Nicht nur in den USA feierten seine Anhänger Joe Biden, den von den Medien bereits als Wahlsieger erklärten Herausforderer von Präsident Donald Trump. Auch in der Bundesregierung war die Erleichterung spürbar, so dass viele Politiker dem mutmaßlichen Gewinner bereits gratulierten, obwohl Trump seine Niederlage noch gar nicht eingestanden hat und sich vielmehr mit Klagen gegen dagegen wehren will. Am Tag zuvor erklärte Bundesaußenminister Heiko Maas (SPD), dass die Welt die USA als "Ordnungsmacht", und nicht als "Chaosfaktor" brauche.
"Wir brauchen die USA in der WHO, damit diese effektiv wirken kann", sagte Maas weiter. Erwartungen und Hoffnungen an den neuen Präsidenten wurden zumindest von deutscher Seite formuliert. Ob Biden diese Hoffnungen auch erfüllen kann, wird sich zeigen müssen. In den vergangenen Monaten hatte er zumindest immer wieder betont, er werde rückgängig machen, dass die USA in den vergangenen vier Jahren auf Veranlassung durch Trump verschiedenen internationalen Organisationen den Rücken gekehrt hatten.
Aus dem Biden-Team heißt es nun, dass er bereits kurz nach seiner für den 20. Januar 2021 erwarteten Vereidigung einige präsidiale Erlasse unterzeichnen werde, allen voran die Rückkehr in das Pariser Klimaabkommen und die Rückkehr in die Weltgesundheitsorganisation (WHO). Er wolle auch das Einreiseverbot für Menschen aus einigen islamischen Ländern aufheben und das sogenannte "Dreamer"-Programm wieder in Kraft setzen, mit welchem illegal ins Land gebrachte Kinder legal in den USA bleiben dürfen.
Wenn es so kommen sollte, sind das alles Schritte, die in Deutschland und anderen Staaten vermutlich erwartet und gern gesehen werden. Maas hatte es schließlich bereits verkündet, man wünsche sich die USA als angebliche "Ordnungsmacht" zurück.
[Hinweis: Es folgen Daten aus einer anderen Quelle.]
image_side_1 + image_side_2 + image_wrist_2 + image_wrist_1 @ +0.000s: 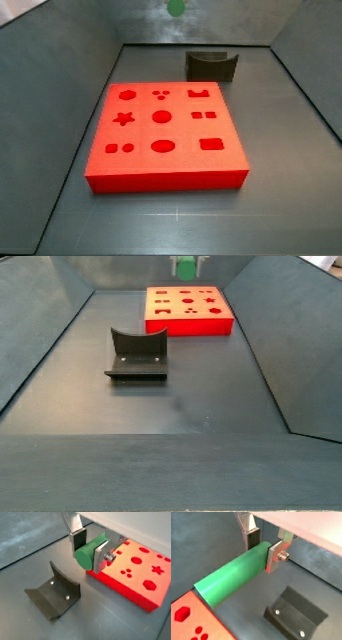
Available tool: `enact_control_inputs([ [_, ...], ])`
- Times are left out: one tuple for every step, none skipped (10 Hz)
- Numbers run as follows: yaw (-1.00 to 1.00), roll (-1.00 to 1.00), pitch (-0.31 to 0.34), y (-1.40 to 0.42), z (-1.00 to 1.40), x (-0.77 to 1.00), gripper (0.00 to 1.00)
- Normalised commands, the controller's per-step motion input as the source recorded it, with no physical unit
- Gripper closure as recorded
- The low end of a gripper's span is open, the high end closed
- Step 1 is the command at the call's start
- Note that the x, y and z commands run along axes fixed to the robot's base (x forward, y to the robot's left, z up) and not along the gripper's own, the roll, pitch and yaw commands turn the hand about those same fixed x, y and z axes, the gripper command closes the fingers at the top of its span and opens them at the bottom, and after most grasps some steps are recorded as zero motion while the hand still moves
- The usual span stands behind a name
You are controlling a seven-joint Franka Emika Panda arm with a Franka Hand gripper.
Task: Pick up the round object. Move up. Place the round object on the fixture. Regrasp the round object. Move to above the board. Insert the round object.
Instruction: Place the round object on the fixture.
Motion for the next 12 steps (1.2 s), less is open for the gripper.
enact_control_inputs([
  [0.03, -0.05, 0.147, -0.26, 0.03, 1.0, 1.0],
  [0.03, -0.04, 0.145, -0.22, 0.03, 1.0, 1.0],
  [0.03, -0.02, 0.155, -0.11, 0.02, 0.85, 1.0],
  [0.03, -0.02, 0.155, -0.06, 0.02, 0.79, 1.0],
  [0.03, 0.0, 0.152, -0.03, 0.0, 0.67, 1.0],
  [0.03, 0.01, 0.155, -0.03, 0.01, 0.58, 1.0],
  [0.03, 0.02, 0.158, -0.02, 0.01, 0.46, 1.0],
  [0.03, 0.02, 0.156, -0.02, 0.01, 0.4, 1.0],
  [0.15, -1.0, 0.118, 1.0, -0.17, 0.54, 1.0],
  [0.14, -1.0, 0.123, 1.0, -0.17, 0.49, 1.0],
  [0.09, -1.0, 0.135, 1.0, -0.12, 0.49, 1.0],
  [0.08, -1.0, 0.155, 0.91, -0.09, 0.44, 1.0],
])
Doch folgt man anderen Äußerungen Bidens in verschiedenen Interviews und Artikeln, dann wird sich außenpolitisch vielleicht stilistisch etwas verändern, aber die grundsätzliche geopolitische Ausrichtung von Donald Trump wird weitergeführt: China und Russland bleiben weiterhin Kontrahenten in der Arena des "Großen Spiels" der Weltmächte. In einem Gastbeitrag für das einflussreiche Magazin Foreign Affairs machte Biden klar, dass "Amerika wieder führen muss". Die Frage ist aber, wen die USA wieder anführen sollen – und gegen wen. Gerade der Streit um die Ostseepipeline Nord Stream 2 oder um die Strafzölle hat aber gezeigt, dass sich die Zeiten geändert haben und die Interessen Deutschlands nicht mehr zwingend mit den Interessen der USA übereinstimmen.
Aber die Hoffnungen auf "mehr Frieden", wie etwa die taz titelte, nährte Biden selbst ebenfalls in diesem Beitrag. Darin warf er Trump vor, die Diplomatie vernachlässigt zu haben und gestand zugleich ein, dass die USA in der Vergangenheit "zu oft ausschließlich auf die Macht unseres Militärs" gesetzt hätten. Damit insinuiert er, dass es wohl unter seiner Präsidentschaft anders werden solle. Doch hatte Präsident Trump tatsächlich nicht einen einzigen neuen Krieg begonnen – ganz im Gegensatz zu Präsident Barack Obama – mit Joe Biden als seinem damaligen Vizepräsidenten. Nun wird so getan, als ob Biden plötzlich zu einem Friedensengel geworden wäre. Dabei hatte im Jahre 1999 doch er selbst dazu gedrängt, Belgrad zu bombardieren und mit US-Truppen die serbische Hauptstadt im "japanisch-deutschen Stil" zu besetzen. Er machte klar, dass er einen "totalen Sieg" über Serbien erringen wolle.
Solche früheren Aussagen versucht man heute zu ignorieren, offenbaren sie doch ein ganz anderes Verständnis von der US-amerikanischen "Ordnungsmacht" für alle Welt und wollen so gar nicht zu der heute erdachten Rolle des neuen Anführers der sogenannten freien Welt passen. Zwar betont Biden in seinem Beitrag, dass er die "endlosen Kriege" beenden wolle und US-amerikanische Truppen nach Hause holen werde, aber ebensolch ein Versprechen hatte auch Donald Trump vor vier Jahren gegeben. Und vor ihm wollte auch Obama das angeblich schon.